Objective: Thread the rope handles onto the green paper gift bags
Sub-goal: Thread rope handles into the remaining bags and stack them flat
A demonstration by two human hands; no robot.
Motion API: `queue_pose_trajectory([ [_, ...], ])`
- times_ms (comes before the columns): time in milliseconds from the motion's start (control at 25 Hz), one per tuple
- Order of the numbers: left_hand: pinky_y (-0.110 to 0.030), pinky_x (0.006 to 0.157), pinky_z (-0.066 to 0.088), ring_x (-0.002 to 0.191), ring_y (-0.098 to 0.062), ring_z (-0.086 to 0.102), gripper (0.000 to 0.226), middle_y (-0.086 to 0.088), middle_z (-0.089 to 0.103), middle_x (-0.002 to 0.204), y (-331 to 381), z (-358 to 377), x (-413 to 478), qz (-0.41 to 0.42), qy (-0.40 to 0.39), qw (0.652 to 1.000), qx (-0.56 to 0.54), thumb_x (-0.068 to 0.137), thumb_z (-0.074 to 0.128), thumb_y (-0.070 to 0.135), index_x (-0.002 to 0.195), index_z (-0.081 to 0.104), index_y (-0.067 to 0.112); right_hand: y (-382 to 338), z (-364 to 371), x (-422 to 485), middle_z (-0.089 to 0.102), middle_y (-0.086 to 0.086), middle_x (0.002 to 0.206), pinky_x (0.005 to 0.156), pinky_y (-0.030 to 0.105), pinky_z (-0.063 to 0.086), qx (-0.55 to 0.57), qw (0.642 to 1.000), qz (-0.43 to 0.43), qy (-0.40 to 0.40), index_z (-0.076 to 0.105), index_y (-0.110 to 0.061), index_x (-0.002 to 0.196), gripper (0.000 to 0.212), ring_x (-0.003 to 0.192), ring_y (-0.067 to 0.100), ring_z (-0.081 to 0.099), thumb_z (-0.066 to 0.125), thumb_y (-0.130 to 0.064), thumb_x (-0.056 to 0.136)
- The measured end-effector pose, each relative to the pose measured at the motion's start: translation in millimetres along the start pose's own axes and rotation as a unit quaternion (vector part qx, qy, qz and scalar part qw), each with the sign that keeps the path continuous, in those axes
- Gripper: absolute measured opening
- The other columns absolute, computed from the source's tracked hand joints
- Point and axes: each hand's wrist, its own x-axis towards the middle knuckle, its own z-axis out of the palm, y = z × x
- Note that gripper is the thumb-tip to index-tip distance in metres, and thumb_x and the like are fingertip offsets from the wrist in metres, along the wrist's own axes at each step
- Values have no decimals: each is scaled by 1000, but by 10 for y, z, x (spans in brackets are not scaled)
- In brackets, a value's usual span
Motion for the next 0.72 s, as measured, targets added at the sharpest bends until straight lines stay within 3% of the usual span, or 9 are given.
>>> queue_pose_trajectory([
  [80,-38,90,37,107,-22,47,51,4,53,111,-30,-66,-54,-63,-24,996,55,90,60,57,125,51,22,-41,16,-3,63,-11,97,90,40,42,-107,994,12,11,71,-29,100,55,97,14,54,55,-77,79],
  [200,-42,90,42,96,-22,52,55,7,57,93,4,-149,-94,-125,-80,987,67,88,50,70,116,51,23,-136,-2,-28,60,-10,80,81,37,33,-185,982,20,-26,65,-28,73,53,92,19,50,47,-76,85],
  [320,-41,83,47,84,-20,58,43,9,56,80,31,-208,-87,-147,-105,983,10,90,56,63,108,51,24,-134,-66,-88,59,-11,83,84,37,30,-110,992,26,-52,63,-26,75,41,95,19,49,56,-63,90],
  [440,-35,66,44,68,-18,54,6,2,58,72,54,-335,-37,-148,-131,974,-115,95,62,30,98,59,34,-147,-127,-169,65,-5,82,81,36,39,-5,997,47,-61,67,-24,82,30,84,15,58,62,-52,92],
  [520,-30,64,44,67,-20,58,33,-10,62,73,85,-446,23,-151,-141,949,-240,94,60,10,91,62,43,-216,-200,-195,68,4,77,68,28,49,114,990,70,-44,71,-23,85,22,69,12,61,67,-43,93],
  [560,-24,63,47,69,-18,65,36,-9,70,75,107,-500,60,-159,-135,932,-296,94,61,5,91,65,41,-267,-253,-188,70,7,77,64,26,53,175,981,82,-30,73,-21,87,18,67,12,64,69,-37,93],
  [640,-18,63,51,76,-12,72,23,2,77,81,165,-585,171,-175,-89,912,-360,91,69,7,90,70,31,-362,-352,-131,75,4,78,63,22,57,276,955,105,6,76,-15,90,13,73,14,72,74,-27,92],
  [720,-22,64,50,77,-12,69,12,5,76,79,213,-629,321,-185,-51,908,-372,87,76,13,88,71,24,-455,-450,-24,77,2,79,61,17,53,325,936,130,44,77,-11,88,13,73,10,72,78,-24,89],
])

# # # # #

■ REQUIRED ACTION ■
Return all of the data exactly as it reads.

■ TASK RESULT ■
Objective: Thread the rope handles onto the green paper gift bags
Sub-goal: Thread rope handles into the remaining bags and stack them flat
A demonstration by two human hands; no robot.
Motion API: `queue_pose_trajectory([ [_, ...], ])`
- times_ms (comes before the columns): time in milliseconds from the motion's start (control at 25 Hz), one per tuple
- Order of the numbers: left_hand: pinky_y (-0.110 to 0.030), pinky_x (0.006 to 0.157), pinky_z (-0.066 to 0.088), ring_x (-0.002 to 0.191), ring_y (-0.098 to 0.062), ring_z (-0.086 to 0.102), gripper (0.000 to 0.226), middle_y (-0.086 to 0.088), middle_z (-0.089 to 0.103), middle_x (-0.002 to 0.204), y (-331 to 381), z (-358 to 377), x (-413 to 478), qz (-0.41 to 0.42), qy (-0.40 to 0.39), qw (0.652 to 1.000), qx (-0.56 to 0.54), thumb_x (-0.068 to 0.137), thumb_z (-0.074 to 0.128), thumb_y (-0.070 to 0.135), index_x (-0.002 to 0.195), index_z (-0.081 to 0.104), index_y (-0.067 to 0.112); right_hand: y (-382 to 338), z (-364 to 371), x (-422 to 485), middle_z (-0.089 to 0.102), middle_y (-0.086 to 0.086), middle_x (0.002 to 0.206), pinky_x (0.005 to 0.156), pinky_y (-0.030 to 0.105), pinky_z (-0.063 to 0.086), qx (-0.55 to 0.57), qw (0.642 to 1.000), qz (-0.43 to 0.43), qy (-0.40 to 0.40), index_z (-0.076 to 0.105), index_y (-0.110 to 0.061), index_x (-0.002 to 0.196), gripper (0.000 to 0.212), ring_x (-0.003 to 0.192), ring_y (-0.067 to 0.100), ring_z (-0.081 to 0.099), thumb_z (-0.066 to 0.125), thumb_y (-0.130 to 0.064), thumb_x (-0.056 to 0.136)
- The measured end-effector pose, each relative to the pose measured at the motion's start: translation in millimetres along the start pose's own axes and rotation as a unit quaternion (vector part qx, qy, qz and scalar part qw), each with the sign that keeps the path continuous, in those axes
- Gripper: absolute measured opening
- The other columns absolute, computed from the source's tracked hand joints
- Point and axes: each hand's wrist, its own x-axis towards the middle knuckle, its own z-axis out of the palm, y = z × x
- Note that gripper is the thumb-tip to index-tip distance in metres, and thumb_x and the like are fingertip offsets from the wrist in metres, along the wrist's own axes at each step
- Values have no decimals: each is scaled by 1000, but by 10 for y, z, x (spans in brackets are not scaled)
- In brackets, a value's usual span
Motion for the next 0.72 s, as measured, targets added at the sharpest bends until straight lines stay within 3% of the usual span, or 9 are given.
>>> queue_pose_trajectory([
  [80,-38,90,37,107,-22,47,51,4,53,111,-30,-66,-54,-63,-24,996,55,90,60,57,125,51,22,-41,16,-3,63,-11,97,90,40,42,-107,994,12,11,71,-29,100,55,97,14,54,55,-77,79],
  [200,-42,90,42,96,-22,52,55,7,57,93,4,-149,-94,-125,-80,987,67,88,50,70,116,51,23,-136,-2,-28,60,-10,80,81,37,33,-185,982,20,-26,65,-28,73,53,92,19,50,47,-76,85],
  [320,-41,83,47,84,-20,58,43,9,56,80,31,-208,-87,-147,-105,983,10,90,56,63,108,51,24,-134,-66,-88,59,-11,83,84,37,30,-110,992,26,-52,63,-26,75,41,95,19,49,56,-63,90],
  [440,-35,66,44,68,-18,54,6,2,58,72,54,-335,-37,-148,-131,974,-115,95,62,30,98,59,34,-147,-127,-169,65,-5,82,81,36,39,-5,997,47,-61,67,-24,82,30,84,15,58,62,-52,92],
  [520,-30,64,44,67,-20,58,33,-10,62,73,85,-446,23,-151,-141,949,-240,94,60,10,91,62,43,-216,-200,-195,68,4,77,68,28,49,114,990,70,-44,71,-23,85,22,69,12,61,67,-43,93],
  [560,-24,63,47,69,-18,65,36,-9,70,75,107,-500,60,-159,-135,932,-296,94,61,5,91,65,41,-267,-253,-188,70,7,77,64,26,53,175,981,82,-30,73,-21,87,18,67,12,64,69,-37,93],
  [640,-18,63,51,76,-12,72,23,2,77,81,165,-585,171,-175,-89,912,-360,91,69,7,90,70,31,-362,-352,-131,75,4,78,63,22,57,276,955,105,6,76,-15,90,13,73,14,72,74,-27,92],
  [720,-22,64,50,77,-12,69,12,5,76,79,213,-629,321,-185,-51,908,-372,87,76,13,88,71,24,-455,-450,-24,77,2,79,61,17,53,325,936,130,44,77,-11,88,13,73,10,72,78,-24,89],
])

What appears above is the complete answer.